Figure 10 shows bar-charts of averaged values, for an overall comparison of different methods. We can see that although the class balancer method can turn the dataset to a full balance by data count, the classification performances by using it, are still very poor. There is no doubt to find in imbalanced data processed; what got balanced is the raw data count; however, the underlying mapping between the data and the target classes may remain imbalanced, nonlinearly, decision tree is much better than neural network in general.

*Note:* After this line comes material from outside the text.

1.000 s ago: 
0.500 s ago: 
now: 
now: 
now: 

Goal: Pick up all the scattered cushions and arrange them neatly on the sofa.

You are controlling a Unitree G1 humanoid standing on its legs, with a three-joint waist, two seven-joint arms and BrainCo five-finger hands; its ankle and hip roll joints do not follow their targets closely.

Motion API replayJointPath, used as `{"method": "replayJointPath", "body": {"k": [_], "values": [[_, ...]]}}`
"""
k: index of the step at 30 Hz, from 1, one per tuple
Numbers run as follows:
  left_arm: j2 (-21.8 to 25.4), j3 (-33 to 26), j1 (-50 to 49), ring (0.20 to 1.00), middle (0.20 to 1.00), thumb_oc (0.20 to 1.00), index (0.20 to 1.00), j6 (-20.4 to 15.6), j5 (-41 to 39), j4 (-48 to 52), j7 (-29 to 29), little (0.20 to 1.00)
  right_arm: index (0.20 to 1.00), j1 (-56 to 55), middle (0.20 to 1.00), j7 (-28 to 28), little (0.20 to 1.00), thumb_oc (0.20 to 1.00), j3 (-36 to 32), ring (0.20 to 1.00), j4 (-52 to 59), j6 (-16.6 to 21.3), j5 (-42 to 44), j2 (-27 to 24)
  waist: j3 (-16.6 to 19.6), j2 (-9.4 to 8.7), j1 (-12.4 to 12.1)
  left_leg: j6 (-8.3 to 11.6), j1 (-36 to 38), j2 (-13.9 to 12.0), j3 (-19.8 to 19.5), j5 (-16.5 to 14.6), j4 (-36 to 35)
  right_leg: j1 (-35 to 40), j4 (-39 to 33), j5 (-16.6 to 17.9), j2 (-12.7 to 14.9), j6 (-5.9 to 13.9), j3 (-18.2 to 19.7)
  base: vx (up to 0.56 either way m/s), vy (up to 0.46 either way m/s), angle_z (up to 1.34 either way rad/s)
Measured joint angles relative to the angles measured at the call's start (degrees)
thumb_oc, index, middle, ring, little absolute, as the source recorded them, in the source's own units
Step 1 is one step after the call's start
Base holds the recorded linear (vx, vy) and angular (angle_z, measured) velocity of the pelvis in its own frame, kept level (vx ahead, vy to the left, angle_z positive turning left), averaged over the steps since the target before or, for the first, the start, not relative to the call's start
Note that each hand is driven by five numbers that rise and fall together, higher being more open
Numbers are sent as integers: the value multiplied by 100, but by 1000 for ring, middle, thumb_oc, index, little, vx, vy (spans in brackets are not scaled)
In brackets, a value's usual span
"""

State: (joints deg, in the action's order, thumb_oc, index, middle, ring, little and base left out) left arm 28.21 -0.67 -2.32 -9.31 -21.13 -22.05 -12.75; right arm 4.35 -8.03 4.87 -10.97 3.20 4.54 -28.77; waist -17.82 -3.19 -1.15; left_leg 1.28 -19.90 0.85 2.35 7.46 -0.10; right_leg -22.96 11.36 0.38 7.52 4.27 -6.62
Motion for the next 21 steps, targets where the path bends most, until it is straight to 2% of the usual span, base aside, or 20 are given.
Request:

Bat synthesis a small amount of minority class data, but it can get a good performance on par with PSO. The proposal is to recede the imbalanced degree of dataset, but the additional synthesis data may damage the structure of original dataset. Ideally, the fundamental purpose is to synthesis the least amount of data, hence minimal intervention to the original dataset, and to be able to improve the classification performance to a maximum degree by training up a highly reliable classifier.

5 Conclusion

Imbalanced data are a known challenge in classification tasks. Medical data inherently by nature are imbalanced given the small number of rare cases out of many ordinary instances. In this paper a simple and effective approach is proposed that finds an optimal values for controlling the inflation of minority class instances, called swarm-SMOTE by using stochastic swarm optimizing algorithms, such as PSO and Bat. Swarm metaheuristics are able to avoid choosing parameters blindly but to follow the optimization objective, working with constraints and progressively and heuristically refines the data subset towards the goal of balancing the two classes. This can be a good data pre-processing step suitable almost to most of the medical data classification cases. Since more synthetic samples have a greater influence on the data spatial structure, so swarm optimization algorithms do not only fix the imbalanced problem in the dataset, they help to add just the right amount of synthesis data in the minority class for a good performance results. From this aspect, in spite of the two swarm algorithms can obtain surely improved results, it is found that Bat algorithm is better than PSO for keeping the original structure of the dataset as much as possible. The proposed method is helpful for the research of biomedical research, especially in the domains involving automatic data classification. From the experimentation, our method is shown to outperform the traditional class balancing method that works solely on data counts. Moreover, decision tree can overcome the imbalanced problem, which is much better than neural network with imbalanced datasets. Our results have shown superior performance is obtained when swarm-SMOTE is coupled with classifier decision tree to solve the imbalanced dataset problem in biological medicine research. Promising classification performance is shown. It is hoped that in the future experiments we can effectively adjust the Kappa’s value, instead of using a threshold, for doing multi-objective optimization, maximizing both accuracy and Kappa.